I spent today rereading the Daily Five and taking notes again on what I read. After having 1 year under my belt of implementing the Daily Five, I think I was able to see the framework through a different set of lenses. Below are the quotes that stood out to me this second tiem around. I fill these quotes really speak towards my focus for professional growth this upcoming school year.

Creating culture of literacy and learning
o “The typical teacher has children doing a lot of “stuff”. How is what I’m having children do creating readers and writers?” – Regie Routman

o “It is not enough to be busy, so are the ants, the question is: What are we busy about?” – Henry David Throeau

o Quotes by The Sisters from The Daily Five
o “But did those things just keep our kids busy, or were they engaged in literacy tasks that will make a difference in their literate lives?”

o “We spent too much time managing their behavior, planning activities, and putting out fires instead of teaching.”

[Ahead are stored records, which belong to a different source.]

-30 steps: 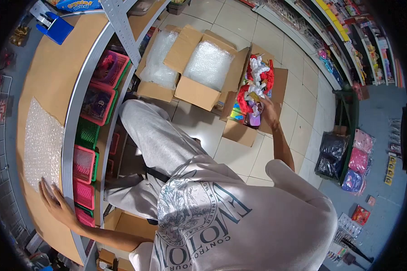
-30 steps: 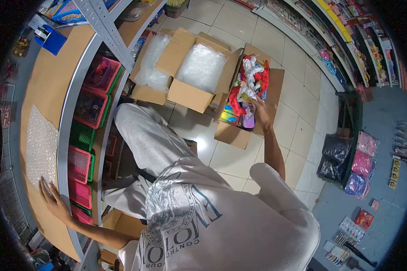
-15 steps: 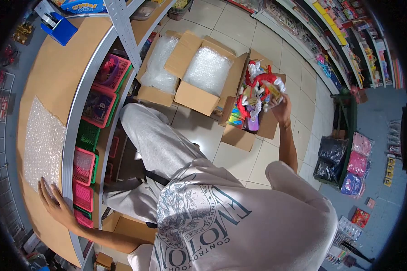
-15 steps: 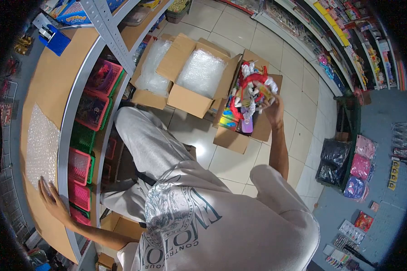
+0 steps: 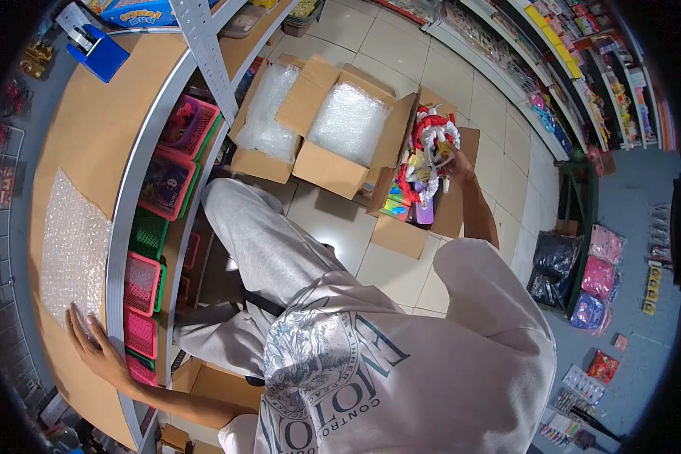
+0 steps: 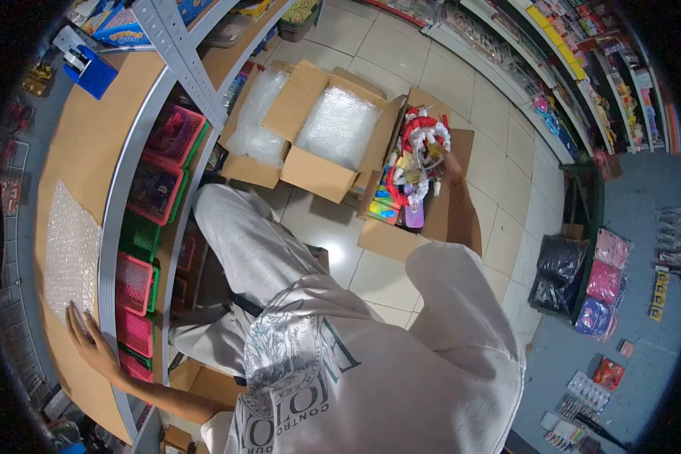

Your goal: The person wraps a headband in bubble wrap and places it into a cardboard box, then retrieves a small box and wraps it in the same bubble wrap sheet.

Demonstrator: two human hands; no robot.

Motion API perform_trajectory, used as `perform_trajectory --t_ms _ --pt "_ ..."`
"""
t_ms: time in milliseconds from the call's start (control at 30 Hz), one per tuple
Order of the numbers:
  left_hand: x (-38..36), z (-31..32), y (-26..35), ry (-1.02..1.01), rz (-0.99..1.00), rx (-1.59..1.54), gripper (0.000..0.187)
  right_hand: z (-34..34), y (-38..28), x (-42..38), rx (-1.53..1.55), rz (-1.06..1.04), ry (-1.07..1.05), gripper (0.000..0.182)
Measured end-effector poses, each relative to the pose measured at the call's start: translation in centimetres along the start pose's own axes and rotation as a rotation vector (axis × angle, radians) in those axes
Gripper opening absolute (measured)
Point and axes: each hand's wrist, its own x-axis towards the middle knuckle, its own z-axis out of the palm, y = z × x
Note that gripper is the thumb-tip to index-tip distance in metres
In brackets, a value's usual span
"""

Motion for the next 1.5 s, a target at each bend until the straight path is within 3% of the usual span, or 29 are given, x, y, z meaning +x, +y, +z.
perform_trajectory --t_ms 67,167,267,367,433,500,600,700,900,1000,1100,1200,1300,1400,1500 --pt "-0.1 0.0 0.3 0.005 -0.024 -0.031 0.044 -3.8 2.5 4.1 0.022 0.201 0.054 0.047" --pt "-0.1 -0.2 0.6 -0.003 -0.008 0.007 0.043 -0.3 1.5 -1.7 -0.024 -0.233 0.19 0.047" --pt "-0.1 -0.1 0.4 -0.001 -0.011 -0.025 0.043 4.0 2.6 -3.8 -0.278 -0.48 0.789 0.034" --pt "-0.1 0.1 0.1 -0.003 -0.014 -0.046 0.043 8.9 3.4 -11.2 -0.741 -0.645 0.557 0.028" --pt "-0.1 0.0 0.0 -0.003 0.004 -0.031 0.043 12.1 4.5 -15.4 -1.071 -0.376 0.388 0.03" --pt "-0.1 0.0 0.0 -0.008 0.002 -0.044 0.043 8.4 13.1 -11.7 -1.142 -0.392 0.127 0.033" --pt "-0.1 0.2 0.1 -0.02 -0.017 -0.094 0.043 8.1 16.8 -11.8 -1.22 -0.052 0.129 0.054" --pt "-0.2 0.0 0.1 -0.017 -0.009 -0.072 0.043 9.3 17.3 -11.1 -1.171 0.125 0.276 0.072" --pt "-0.1 -0.1 0.1 0.01 0.038 0.02 0.041 8.3 19.5 -9.8 -0.862 0.13 0.308 0.096" --pt "-0.1 -0.1 0.5 0.016 0.018 0.01 0.041 8.6 19.1 -10.4 -0.929 0.064 0.368 0.096" --pt "-0.1 0.0 0.8 0.014 -0.013 -0.019 0.041 6.1 22.3 -7.9 -0.716 -0.033 0.333 0.095" --pt "-0.1 0.2 0.8 0.024 -0.006 -0.043 0.042 6.5 22.7 -7.2 -0.762 0.12 0.488 0.092" --pt "-0.1 0.1 0.7 0.029 0.015 0.001 0.042 11.8 15.5 -13.0 -0.984 0.328 0.53 0.087" --pt "-0.1 -0.1 0.8 0.024 0.011 0.015 0.041 11.6 16.7 -13.0 -0.912 0.243 0.62 0.074" --pt "-0.1 0.0 0.9 0.028 0.008 0.006 0.041 10.9 16.4 -13.7 -0.828 0.194 0.525 0.062"
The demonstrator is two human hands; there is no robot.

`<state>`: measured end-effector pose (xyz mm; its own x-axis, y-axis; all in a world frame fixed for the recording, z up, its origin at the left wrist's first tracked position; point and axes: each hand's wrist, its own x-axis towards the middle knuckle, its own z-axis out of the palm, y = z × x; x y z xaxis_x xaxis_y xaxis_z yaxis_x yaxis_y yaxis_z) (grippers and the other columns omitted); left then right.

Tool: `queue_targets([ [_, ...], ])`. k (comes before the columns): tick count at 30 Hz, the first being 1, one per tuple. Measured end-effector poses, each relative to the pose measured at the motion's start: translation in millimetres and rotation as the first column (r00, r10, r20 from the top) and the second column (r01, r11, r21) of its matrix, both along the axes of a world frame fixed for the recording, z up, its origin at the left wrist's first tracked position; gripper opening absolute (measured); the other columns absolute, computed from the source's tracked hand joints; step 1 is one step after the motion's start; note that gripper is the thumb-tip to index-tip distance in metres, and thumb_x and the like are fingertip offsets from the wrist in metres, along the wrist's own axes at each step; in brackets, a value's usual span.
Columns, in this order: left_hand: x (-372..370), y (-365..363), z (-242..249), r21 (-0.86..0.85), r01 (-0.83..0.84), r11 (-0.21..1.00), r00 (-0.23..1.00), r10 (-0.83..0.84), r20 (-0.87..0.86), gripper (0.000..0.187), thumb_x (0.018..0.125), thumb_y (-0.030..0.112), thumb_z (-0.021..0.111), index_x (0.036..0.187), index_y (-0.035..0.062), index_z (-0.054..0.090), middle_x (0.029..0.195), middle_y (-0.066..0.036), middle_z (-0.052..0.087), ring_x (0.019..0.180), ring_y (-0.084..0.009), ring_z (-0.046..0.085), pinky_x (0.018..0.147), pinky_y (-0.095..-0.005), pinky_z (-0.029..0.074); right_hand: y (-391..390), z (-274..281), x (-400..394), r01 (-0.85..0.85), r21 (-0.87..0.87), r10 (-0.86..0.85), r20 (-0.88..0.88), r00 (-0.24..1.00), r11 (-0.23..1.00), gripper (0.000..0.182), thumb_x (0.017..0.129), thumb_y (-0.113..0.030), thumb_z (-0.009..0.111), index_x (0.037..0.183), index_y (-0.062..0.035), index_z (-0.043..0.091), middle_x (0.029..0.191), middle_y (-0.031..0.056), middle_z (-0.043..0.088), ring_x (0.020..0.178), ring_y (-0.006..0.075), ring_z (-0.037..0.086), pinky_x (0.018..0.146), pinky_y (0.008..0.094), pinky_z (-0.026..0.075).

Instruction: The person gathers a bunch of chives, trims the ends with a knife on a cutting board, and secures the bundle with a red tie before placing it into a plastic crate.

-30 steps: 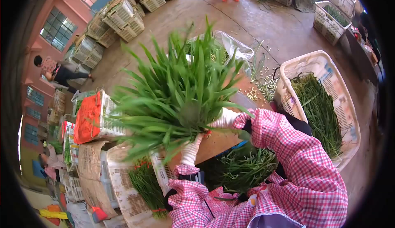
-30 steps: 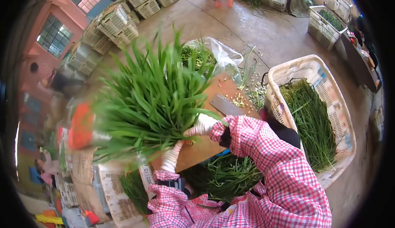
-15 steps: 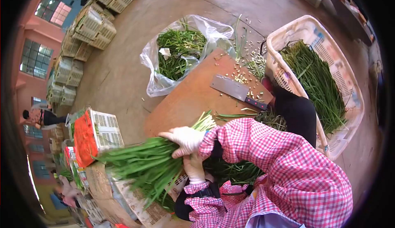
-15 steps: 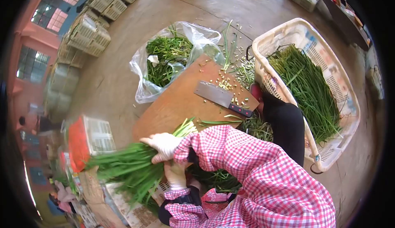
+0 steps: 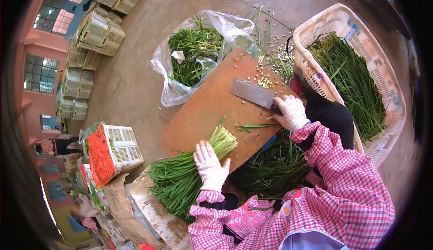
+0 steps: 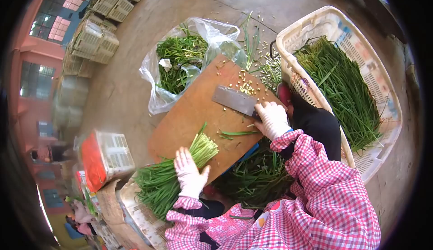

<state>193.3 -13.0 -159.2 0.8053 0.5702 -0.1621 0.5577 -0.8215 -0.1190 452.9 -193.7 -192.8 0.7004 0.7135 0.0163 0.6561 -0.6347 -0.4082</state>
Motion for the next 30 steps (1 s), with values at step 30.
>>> queue_targets([
  [30,54,1,-32,-0.117,-0.273,0.955,0.944,0.243,-0.221,0.082,0.063,0.042,0.080,0.124,0.0069,0.039,0.118,-0.009,0.053,0.112,-0.0275,0.052,0.091,-0.0451,0.043,-28,20,-117,0.094,0.500,0.392,-0.770,0.503,0.861,0.060,0.092,-0.038,0.049,0.140,-0.0055,0.033,0.110,0.0187,0.059,0.098,0.0289,0.059,0.088,0.0377,0.045],
])
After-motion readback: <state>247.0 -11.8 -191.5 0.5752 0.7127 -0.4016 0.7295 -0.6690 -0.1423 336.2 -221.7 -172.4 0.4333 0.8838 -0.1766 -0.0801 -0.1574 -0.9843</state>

o “We were frustrated with our inability to engage students in independent meaningful reading practice”

o “The Daily Five is a student-driven management structure designed to fully engage students in reading and writing”

o “The Daily Five is a structure that envelops all of the components of comprehensive literacy and provides us with a plan to manage each piece in a user friendly way.”


o “If we are instructing so much that students don’t get a chance to read, or if we are counting working in a workbook as reading time, then we’re not giving them enough time to become better readers and writers”

o “We realized they had anchored their behavior to our reactions. We had unwittingly taught them to rely on our reinforcement to keep them on task.

1 comment:

  1. I totally agree with all of these quotes. My district is adopting a new reading program which has a lot of worksheets and "center" activities...but I fear that some of it will be busy work rather than meaningful literacy activities. I am taking a 1-day seminar in August (right before teachers report back to work) on Daily 5 and I hope it gives me a bit more direction.